Does Brexit Always Mean Brexit?
The General Court recently decided the case Nowhere v EUIPO (Case T-281/21) and overturned the EUIPO decision (and general position) on the validity of UK earlier rights in the context of EU oppositions post-Brexit.
The EUIPO Communication No 2/20 made clear that the EUIPO will treat all UK rights to cease to be ‘earlier rights’ for the purposes of inter partes proceedings. However, the General Court held that the EUIPO Second Board of Appeal made an error in rejecting an opposition solely due to the UK earlier rights losing validity in the EU post-Brexit and that the relevant date to assess the validity of UK earlier rights should be the filing date of the opposed application.
On 30 June 2015, Mr Junguo Ye filed an EU application for registration of the below figurative mark in classes 3, 9, 14, 18, 25 and 35 (the Application). Nowhere Co. Ltd filed an opposition based on the passing off of three non-registered figurative trade marks used in the course of trade in the UK (the UK Earlier Rights). Although the decision is not on the merit of this case, the similarity between the marks may explain why the opponent defended this opposition quite aggressively.
UK Earlier Rights
In 2017, the EUIPO rejected the opposition and the decision was upheld by the Second Board of Appeal on the ground that the withdrawal of the UK from the EU and the expiry of the transitional period on 31 December 2020 meant that the applicant could no longer rely on UK Earlier Rights in oppositions before the EUIPO.
The General Court annulled the decision of the EUIPO on the grounds that, in the silence of the withdrawal agreement on this point, the filing date of the Application, namely 30 June 2015, is decisive for the purposes of identifying the applicable law (as previously held in Inditex v EUIPO and Bauer Radio v EUIPO). Therefore, the fact that the UK Earlier Rights lost their status of a trade mark valid in a EU Member State after the filing date is irrelevant to the outcome of the opposition, as the legitimate interest in opposing the Application remains with regard to the period between the filing date and the end of the transition period (i.e. a period of over 5 years between 30 June 2015 and 31 December 2020), which may be relevant for enforcement purposes.
The case may now either go back to the EUIPO for a decision on the merit or be brought before the EU Court of Justice for a decision on this point of law.

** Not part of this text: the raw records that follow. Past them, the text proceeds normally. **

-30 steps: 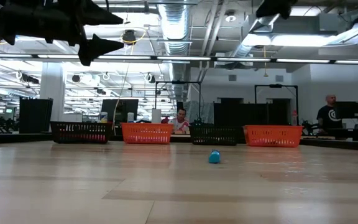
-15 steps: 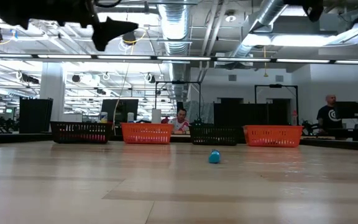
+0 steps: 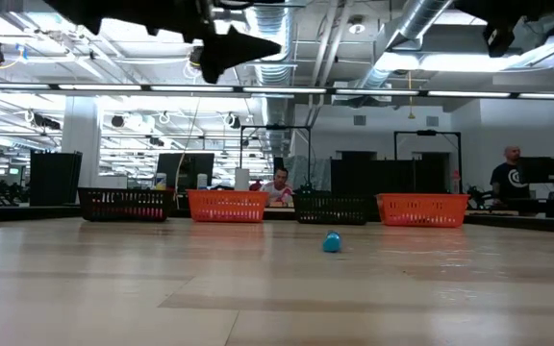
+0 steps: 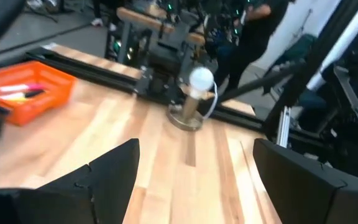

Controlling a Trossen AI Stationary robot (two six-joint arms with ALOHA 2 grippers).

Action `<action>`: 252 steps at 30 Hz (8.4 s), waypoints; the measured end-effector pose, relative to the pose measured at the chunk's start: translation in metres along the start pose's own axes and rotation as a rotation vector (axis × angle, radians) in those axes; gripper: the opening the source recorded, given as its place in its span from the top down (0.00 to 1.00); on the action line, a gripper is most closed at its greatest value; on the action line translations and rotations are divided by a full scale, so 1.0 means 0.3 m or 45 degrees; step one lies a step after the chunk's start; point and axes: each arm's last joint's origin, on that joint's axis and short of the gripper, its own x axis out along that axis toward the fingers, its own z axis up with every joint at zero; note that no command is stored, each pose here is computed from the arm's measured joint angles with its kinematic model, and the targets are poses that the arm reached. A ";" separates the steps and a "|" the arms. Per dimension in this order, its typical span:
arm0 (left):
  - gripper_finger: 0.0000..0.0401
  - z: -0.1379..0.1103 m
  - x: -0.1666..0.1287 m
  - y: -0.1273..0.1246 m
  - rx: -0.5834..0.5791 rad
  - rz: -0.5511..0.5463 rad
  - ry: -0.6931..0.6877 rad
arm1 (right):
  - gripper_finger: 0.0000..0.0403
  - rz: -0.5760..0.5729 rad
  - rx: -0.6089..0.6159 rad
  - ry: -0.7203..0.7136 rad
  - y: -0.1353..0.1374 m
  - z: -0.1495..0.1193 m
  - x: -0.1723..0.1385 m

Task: Pick & Place Markers
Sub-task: Put the small light blue highlighter pen into the right orange bin

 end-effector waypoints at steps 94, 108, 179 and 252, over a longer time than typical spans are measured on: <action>0.22 -0.296 0.462 -0.102 -0.754 0.708 1.006 | 0.84 0.072 0.017 0.021 0.018 -0.026 -0.010; 0.22 -0.303 0.469 -0.091 -0.695 0.682 1.023 | 0.84 0.074 0.016 0.021 0.019 -0.026 -0.010; 0.32 0.059 0.146 -0.094 -0.310 0.638 0.534 | 0.84 0.202 0.196 0.195 0.085 -0.063 0.211; 0.47 0.016 -0.628 0.051 0.180 0.048 -0.003 | 0.50 -0.871 1.073 1.193 0.398 -0.372 0.937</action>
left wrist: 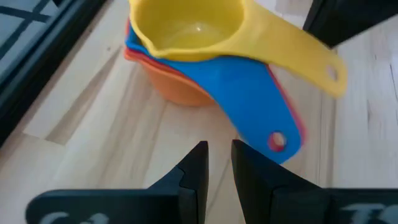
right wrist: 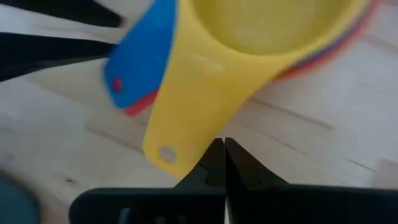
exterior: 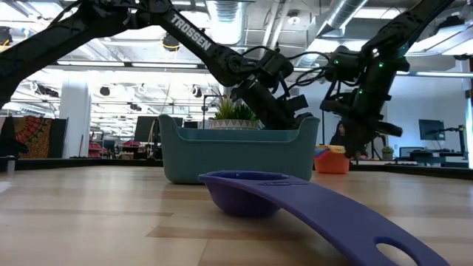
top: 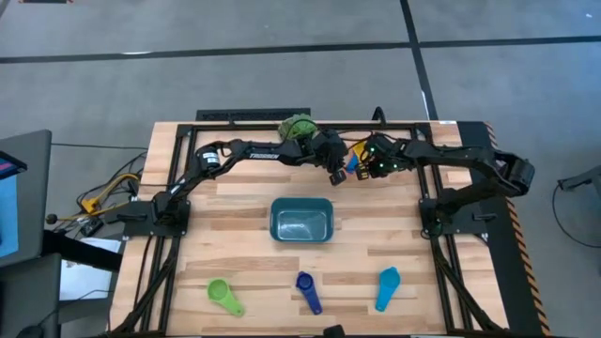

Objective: Nest measuring cups in basket
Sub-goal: Stack the yellow measuring cup on top of the blue measuring cup, then stack the green measuring cup on top of the yellow measuring cup

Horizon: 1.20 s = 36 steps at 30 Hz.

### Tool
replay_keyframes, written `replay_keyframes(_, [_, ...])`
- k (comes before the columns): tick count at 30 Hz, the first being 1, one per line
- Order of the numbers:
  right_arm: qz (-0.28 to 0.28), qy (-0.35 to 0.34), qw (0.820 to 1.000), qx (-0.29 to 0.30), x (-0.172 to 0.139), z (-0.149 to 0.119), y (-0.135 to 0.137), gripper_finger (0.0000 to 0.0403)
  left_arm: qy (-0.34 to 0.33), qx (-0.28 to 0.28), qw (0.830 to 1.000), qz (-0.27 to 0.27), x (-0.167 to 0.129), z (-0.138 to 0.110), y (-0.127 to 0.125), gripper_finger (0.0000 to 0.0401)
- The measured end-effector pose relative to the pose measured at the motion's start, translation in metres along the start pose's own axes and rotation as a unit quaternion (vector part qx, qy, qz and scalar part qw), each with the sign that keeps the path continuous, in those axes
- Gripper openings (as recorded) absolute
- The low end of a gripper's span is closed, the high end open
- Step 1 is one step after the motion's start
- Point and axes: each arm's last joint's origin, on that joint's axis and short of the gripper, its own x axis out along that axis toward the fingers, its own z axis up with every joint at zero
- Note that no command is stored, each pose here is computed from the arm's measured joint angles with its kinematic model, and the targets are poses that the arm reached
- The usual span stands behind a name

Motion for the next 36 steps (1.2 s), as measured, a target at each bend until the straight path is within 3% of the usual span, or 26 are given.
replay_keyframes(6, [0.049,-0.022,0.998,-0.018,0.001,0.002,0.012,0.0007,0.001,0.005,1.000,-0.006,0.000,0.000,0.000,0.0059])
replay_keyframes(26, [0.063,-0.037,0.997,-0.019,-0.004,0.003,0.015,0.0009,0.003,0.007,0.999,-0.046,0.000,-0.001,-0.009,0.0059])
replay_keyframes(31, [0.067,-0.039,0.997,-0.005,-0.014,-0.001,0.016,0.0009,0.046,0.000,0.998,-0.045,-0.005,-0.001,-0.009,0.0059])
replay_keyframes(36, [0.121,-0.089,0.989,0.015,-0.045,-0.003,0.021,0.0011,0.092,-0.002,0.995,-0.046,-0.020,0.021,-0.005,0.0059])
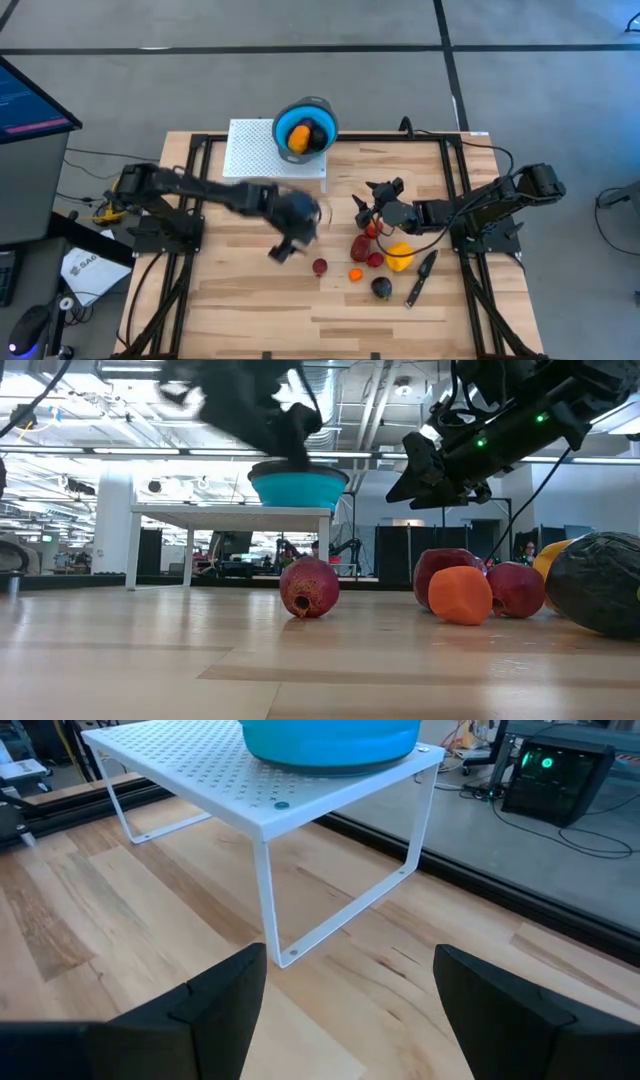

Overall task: Pick & Place Fruit
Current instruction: Put the left red pomegranate into the blue strainer bowl

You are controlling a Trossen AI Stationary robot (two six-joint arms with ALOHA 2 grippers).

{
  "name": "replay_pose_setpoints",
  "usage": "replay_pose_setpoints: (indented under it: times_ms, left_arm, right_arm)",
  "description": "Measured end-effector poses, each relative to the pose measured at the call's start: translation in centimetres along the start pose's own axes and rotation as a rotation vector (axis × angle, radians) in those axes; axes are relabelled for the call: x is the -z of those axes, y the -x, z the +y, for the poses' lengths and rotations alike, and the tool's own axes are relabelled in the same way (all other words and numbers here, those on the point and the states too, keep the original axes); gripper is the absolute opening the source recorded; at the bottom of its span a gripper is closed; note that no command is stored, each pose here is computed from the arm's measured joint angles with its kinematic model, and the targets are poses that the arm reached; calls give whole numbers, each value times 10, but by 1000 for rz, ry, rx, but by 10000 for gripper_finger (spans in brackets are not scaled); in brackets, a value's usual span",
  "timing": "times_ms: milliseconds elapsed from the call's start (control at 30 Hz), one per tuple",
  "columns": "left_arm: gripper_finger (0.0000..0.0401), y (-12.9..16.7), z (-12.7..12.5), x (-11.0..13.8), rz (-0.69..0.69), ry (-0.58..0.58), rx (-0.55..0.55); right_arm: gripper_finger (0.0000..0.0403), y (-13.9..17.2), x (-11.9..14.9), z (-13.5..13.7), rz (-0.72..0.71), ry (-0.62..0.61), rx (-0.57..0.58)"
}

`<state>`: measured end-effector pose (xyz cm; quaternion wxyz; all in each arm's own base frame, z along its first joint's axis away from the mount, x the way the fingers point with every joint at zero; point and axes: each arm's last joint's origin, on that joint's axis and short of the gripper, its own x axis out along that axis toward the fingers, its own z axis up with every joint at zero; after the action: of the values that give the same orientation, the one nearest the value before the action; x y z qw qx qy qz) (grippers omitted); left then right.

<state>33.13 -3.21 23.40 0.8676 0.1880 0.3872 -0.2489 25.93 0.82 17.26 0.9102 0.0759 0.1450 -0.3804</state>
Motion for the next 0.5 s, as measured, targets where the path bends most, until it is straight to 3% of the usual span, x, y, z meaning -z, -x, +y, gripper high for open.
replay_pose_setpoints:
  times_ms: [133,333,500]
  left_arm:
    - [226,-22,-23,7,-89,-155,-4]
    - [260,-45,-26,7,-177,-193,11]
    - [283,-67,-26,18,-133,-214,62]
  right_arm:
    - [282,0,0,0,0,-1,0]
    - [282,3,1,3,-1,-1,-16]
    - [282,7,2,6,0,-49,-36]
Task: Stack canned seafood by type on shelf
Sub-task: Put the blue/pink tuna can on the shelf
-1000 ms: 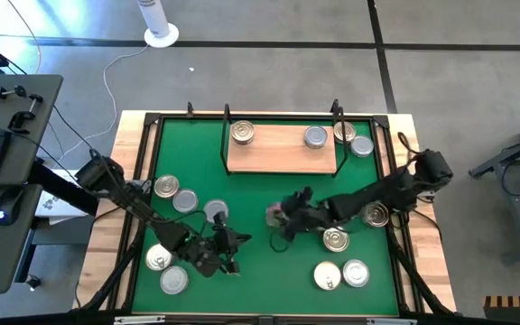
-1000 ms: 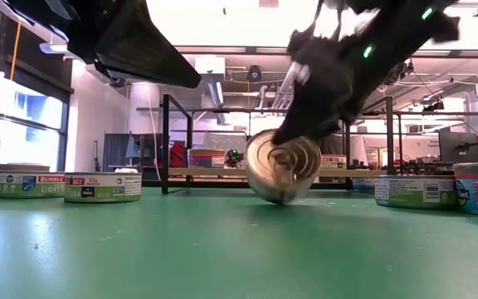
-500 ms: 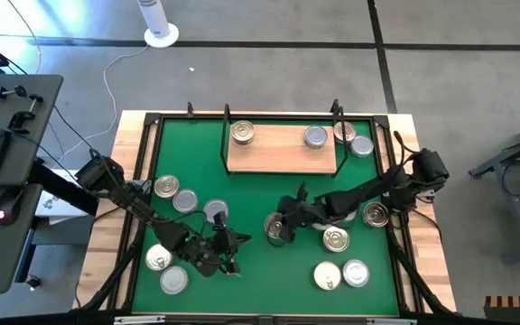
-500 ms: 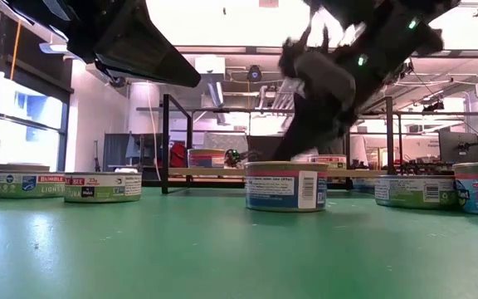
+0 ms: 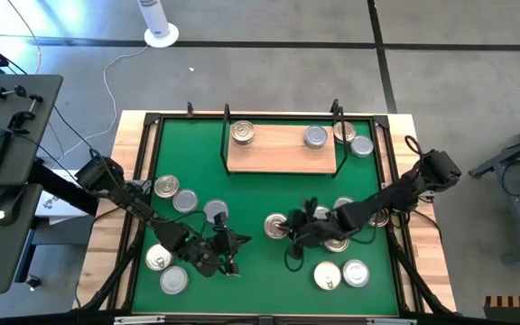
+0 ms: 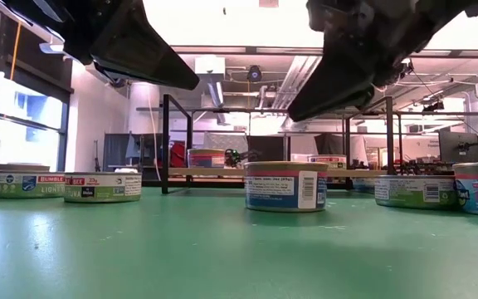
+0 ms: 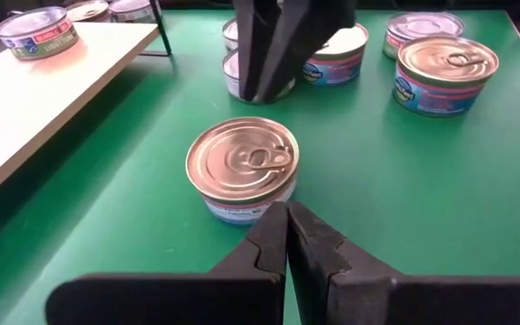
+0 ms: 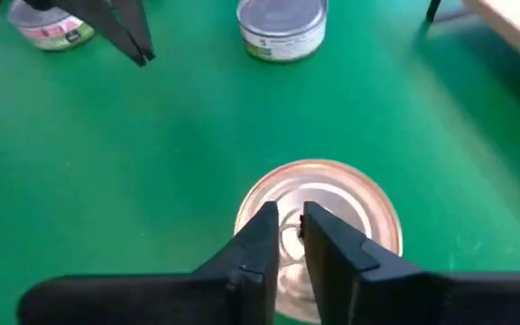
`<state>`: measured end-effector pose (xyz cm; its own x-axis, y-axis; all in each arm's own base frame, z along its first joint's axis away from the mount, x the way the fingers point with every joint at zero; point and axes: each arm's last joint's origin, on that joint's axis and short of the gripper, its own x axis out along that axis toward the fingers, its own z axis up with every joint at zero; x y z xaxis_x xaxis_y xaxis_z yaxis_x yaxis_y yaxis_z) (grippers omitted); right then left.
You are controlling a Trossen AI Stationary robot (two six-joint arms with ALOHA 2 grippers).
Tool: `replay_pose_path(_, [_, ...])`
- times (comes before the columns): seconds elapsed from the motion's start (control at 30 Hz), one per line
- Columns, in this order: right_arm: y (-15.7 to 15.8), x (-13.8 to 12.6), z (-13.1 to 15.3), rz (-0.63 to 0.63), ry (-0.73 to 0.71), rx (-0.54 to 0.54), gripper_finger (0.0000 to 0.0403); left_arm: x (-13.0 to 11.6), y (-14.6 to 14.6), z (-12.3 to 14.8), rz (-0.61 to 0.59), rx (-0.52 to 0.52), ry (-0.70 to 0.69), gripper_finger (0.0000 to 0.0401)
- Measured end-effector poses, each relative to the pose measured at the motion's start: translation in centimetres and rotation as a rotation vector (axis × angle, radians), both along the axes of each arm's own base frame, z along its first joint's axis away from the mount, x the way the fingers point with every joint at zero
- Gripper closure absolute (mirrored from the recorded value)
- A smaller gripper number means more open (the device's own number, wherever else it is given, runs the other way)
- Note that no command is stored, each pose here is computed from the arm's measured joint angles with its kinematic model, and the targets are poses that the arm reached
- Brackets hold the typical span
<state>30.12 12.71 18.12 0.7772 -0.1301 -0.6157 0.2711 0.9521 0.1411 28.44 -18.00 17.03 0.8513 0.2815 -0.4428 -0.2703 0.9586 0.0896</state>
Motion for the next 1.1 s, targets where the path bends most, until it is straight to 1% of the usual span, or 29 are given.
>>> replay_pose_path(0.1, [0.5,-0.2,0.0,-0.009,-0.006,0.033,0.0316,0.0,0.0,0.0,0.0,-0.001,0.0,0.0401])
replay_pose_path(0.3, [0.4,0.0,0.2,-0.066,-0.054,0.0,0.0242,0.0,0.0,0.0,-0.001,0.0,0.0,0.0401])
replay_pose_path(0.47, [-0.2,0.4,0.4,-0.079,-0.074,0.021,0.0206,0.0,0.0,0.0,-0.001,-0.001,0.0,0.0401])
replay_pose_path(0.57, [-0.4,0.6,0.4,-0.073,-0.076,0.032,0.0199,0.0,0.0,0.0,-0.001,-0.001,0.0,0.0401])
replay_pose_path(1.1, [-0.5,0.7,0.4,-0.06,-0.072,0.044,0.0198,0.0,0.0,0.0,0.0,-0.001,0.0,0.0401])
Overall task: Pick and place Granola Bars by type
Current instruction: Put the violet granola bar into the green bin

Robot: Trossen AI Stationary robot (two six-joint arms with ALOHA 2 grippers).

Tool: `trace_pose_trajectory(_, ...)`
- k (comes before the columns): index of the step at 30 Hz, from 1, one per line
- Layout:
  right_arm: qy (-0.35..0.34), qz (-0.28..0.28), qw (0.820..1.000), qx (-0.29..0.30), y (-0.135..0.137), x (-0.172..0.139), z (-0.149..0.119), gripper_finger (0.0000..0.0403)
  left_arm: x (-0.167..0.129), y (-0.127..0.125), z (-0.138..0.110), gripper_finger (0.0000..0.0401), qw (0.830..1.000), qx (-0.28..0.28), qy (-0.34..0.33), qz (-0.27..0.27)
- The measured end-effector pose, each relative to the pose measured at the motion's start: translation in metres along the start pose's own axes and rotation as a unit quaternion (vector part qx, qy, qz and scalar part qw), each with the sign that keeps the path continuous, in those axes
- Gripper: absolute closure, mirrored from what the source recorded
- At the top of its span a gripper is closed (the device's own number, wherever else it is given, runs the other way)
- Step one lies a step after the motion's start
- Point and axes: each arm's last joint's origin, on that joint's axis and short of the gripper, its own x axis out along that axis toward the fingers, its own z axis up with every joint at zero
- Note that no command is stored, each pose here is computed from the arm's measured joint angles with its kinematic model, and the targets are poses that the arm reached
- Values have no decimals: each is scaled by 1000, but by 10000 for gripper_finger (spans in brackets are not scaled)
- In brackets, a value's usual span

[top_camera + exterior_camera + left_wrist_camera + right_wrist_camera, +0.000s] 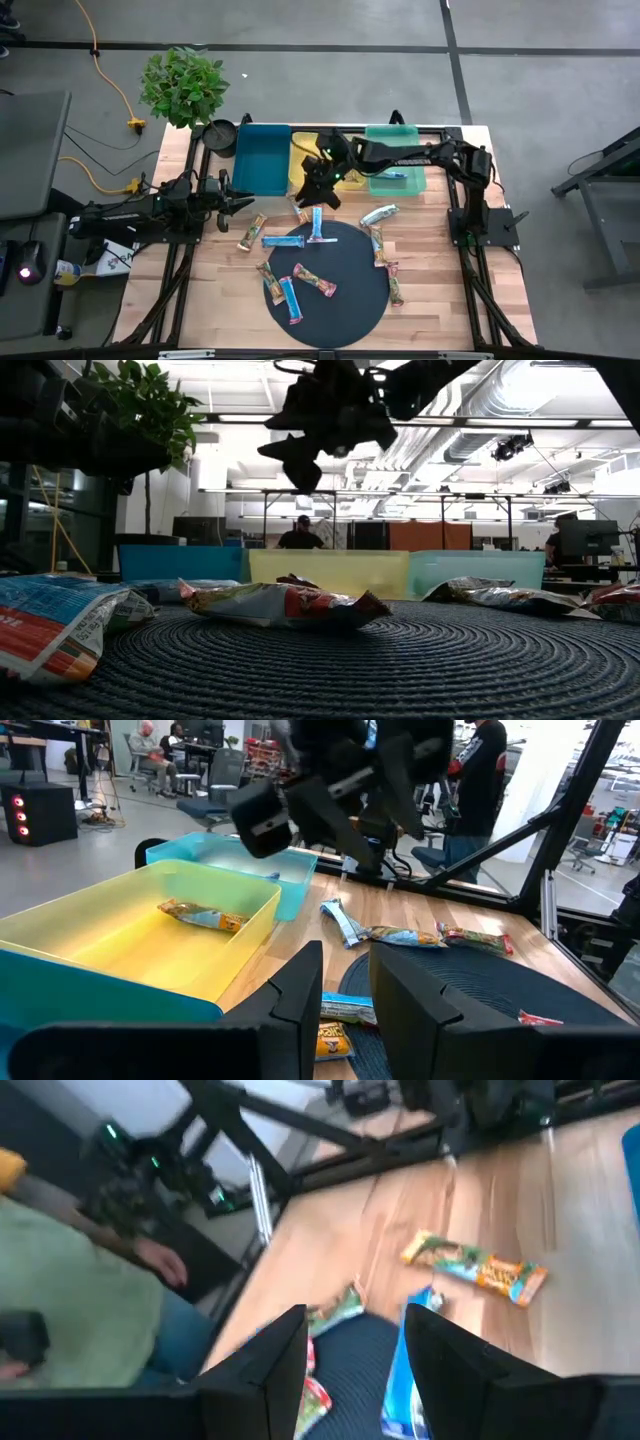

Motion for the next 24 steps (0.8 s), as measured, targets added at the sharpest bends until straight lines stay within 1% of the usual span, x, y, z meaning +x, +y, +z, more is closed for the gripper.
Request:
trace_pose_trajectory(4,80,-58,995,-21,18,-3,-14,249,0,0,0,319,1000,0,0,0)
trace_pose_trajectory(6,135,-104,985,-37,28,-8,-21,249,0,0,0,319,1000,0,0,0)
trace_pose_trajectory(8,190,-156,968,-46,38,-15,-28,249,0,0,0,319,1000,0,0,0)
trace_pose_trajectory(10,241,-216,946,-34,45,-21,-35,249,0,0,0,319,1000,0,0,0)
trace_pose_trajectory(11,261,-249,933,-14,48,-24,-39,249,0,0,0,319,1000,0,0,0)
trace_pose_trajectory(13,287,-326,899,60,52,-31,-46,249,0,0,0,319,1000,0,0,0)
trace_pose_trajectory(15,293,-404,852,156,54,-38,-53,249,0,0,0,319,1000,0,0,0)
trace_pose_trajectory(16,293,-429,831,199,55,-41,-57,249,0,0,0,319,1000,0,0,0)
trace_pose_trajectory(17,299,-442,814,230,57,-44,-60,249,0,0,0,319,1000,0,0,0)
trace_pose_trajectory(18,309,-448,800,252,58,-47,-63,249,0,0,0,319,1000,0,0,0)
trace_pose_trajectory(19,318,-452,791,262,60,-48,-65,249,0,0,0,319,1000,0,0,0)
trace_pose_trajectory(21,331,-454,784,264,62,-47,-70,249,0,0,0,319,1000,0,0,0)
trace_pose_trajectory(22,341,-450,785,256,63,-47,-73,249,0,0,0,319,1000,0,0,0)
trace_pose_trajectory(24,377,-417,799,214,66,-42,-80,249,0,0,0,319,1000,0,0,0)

Depending on the final outcome, this decision may have a considerable impact on live oppositions and invalidity actions filed before the EUIPO by UK right holders, as it alludes that the EUIPO may have wrongly disregarded UK earlier rights.
Although EU applications filed before 30 December 2020 are no longer open for opposition, right holders should not dismiss the possibility of UK earlier rights being used as a base for invalidation of EU marks. However, it is worth noting that a successful opposition or invalidation action based on UK earlier rights may have a limited practical relevance, considering that a new application for the same mark cannot be opposed or invalidated based on the same UK earlier rights.
Aside from Brexit, the same approach seems to apply to all relative grounds for refusal, which should be assessed at the time of filing the application rather than at the time of the decision. This means that any subsequent event affecting the earlier rights should not be taken into consideration. The question remains open as to whether or not a legitimate interest in pursuing the case is still required.